Brain Hemispheres
The diverse functions of our two brain hemispheres have been the subject of some of the most exciting research findings about human anatomy and behavior in the last sixty years. First identified in the late 1950s by Roger Sperry and Ronald Meyers, in experiments first with cats and then with monkeys, the data became important to consciousness study when it was applied to human subjects. In the 1960s, at the California College of Medicine (now the University of California at Irvine) and the California Institute of Technology, a group of severely epileptic patients underwent operations in which their brain hemispheres were surgically separated. The nerve fibers known as the corpus callosum, which joins the two halves of the brain and serves as the primary information pathway between the two, was severed in an attempt to keep seizures isolated to one hemisphere. (The hemispheres are still connected at the brainstem, however.) As a surgical and therapeutic technique it was effective. What was learned as a result of this intervention continues to have a profound impact on our knowledge of the human brain, particularly in the areas of perception, speech and language, and human learning and creativity.
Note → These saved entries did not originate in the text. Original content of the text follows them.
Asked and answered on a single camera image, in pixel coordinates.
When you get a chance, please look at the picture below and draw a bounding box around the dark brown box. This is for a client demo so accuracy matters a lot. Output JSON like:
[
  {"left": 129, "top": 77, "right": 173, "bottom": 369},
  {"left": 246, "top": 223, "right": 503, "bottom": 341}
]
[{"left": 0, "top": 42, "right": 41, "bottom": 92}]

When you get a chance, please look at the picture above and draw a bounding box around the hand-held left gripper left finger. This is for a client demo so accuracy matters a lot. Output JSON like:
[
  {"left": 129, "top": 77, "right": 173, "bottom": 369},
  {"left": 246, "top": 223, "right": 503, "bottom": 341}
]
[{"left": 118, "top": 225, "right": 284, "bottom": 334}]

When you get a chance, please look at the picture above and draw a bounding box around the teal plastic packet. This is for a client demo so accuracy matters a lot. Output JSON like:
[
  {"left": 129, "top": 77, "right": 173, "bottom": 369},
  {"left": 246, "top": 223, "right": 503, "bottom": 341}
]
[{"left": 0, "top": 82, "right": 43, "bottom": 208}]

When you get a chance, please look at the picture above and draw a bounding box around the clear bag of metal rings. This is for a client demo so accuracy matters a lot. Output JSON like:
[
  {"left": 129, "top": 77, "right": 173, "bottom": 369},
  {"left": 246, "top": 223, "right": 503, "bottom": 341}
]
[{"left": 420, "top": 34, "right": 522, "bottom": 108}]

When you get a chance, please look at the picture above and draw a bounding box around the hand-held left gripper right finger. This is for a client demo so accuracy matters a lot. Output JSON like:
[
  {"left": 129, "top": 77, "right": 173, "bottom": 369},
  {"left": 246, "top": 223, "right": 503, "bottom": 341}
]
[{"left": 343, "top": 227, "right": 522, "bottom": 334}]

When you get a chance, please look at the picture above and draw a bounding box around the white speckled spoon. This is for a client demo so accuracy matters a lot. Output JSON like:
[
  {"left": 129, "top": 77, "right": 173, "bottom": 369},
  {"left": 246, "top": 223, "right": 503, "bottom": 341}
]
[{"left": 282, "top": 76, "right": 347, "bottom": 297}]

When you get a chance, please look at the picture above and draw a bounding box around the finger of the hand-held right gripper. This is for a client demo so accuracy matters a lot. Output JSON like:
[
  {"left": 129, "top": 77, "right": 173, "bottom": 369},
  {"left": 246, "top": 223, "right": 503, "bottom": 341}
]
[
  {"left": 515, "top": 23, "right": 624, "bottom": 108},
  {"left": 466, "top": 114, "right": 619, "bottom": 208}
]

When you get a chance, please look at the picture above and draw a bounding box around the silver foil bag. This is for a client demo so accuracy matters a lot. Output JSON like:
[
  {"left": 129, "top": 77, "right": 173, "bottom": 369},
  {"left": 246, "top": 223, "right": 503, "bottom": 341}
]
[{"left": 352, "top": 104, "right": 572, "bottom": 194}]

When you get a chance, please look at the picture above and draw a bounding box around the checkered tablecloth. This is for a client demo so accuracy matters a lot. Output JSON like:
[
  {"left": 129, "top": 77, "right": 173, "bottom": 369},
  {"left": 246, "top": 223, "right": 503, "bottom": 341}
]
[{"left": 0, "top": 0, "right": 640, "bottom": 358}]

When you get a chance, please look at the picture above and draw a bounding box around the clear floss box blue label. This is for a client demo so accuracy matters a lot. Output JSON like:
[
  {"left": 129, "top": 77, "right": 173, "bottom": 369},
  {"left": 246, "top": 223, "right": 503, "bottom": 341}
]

The split-brain people," as they came to be known, acted quite normally, but exhibited some curious behaviors when subjected to certain tests. For instance, they were seated behind a screen that blocked their view of the objects on the table in front of them, then asked to identify an item placed in one hand. If a comb, for instance, was put in the right hand, it was recognized as such and verbally labeled. If, however, the comb was first placed in the left hand, the subject could indicate, through gesturing, how it might be used, and recognize it from among other items, but drew a blank when asked to name what it was.
The researchers concluded - and later studies verified - that the right hemisphere of the brain controls the left side of the body, and the left hemisphere controls the right side of the body. When the left hand was sending information about an object, the right hemisphere didn't have a word for it. With the object in the right hand, however, the left brain recognized it as comb and named it as such.